Engro Holdings was incorporated in 1968 as Dawood Hercules Chemicals Limited, a joint venture between Dawood Group and Hercules Inc., each contributed 40 percent of the equity while 10 percent each was subscribed by the International Finance Corporation and the general public following its initial public offering on the Karachi Stock Exchange. The planning of the project began in 1966 when both the parties requested the World Bank to finance the project. In August 1967, the National Economic Council of Pakistan gave its approval to the project. The fertilizer plant, with a capacity to manufacture 345,000 tons of urea per annum, was constructed in Chichoki Mallian, Sheikhupura, Punjab, at a total cost of $78.2 million; with a loan component of $32 million, provided by the World Bank.

In 1997, Dawood Hercules began equity investments in Engro Corporation, and acquired 27 percent of its shares. In 2002, Dawood Hercules made further investment in the Engro Corporation and since then has increased its shareholding to 40 percent.

In 2003, Dawood Hercules acquired a partial stake in the Sui Northern Gas Pipeline and owned up to 10 percent of its shares.

In 2010, Dawood Hercules Chemicals was de-merged and became Dawood Hercules Corporation. By 2011, Dawood Hercules' fertilizer business was facing difficulties in procuring gas. It undertook a failed sale of DH Fertilizers to Pakarab Fertilizers. In 2012, Dawood Hercules acquired a minor stake in Hub Power Company.

In 2015, Dawood Hercules sold its fertilizer manufacturing company to the Fatima Fertilizer Company. The shares of Hubco were sold in 2018.

In October 2022, Dawood Hercules sold its wholly owned subsidiary Empiric AI, which solves complex industrial problems through software products like data analytics and artificial intelligence, under a share swap agreement to Avanceon.

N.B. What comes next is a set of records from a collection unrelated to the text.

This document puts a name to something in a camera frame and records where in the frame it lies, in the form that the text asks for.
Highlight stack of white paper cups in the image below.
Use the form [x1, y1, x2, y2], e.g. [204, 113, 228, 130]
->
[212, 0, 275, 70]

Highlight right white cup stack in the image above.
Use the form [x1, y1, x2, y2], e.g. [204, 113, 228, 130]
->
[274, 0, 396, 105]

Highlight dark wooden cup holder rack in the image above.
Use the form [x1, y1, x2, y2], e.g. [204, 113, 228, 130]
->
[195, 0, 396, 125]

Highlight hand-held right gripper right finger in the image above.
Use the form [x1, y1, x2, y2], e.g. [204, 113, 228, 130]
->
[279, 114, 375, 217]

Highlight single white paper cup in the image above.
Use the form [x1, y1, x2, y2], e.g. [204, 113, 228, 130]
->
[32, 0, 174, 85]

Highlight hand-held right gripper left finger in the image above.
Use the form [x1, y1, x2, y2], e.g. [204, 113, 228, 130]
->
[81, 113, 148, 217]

In January 2025, Dawood Hercules was renamed as Engro Holdings and Engro Corporation became its wholly owned subsidiary company.

== Shareholding ==
Dawood Hercules is majority owned by Dawood family.

== Leadership ==
Dawood Hercules' board of directors, according to Pakistan's Companies Act of 2017, comprises 6 non-executive, 3 independent, and 1 executive director.

Chairman of the board of directors:
- Ahmed Dawood (1968–2002)
- Hussain Dawood (2002–2024)

Vice Chairman of the board of directors:
- J. M. Eagen (1973)
- Gordon M. Hoffmann (1975–1979)
- Walter H. Duncan (1981–1988)
- Arden B. Engebretsen (1989–1990)
- Shahzada Dawood (2018–2023)
- Samad Dawood (2021–2024)

CEOs:
- Mohammad Shamoon Chaudry (2022–2024)

== Engro Connect ==
Engro Connect has acquired all 10,500 telecom towers owned and managed by Jazz in a landmark $560 million deal. This transaction marks the first time a major telecom operator in Pakistan has divested its entire tower infrastructure.

Pakistan currently has around 50,000 telecom towers. The tower company model is gaining popularity globally, allowing multiple telecom operators to share infrastructure and reduce costs. Other tower companies in Pakistan include Engro Enfrashare, Edotco, and Saudi-based TAWAL Pakistan.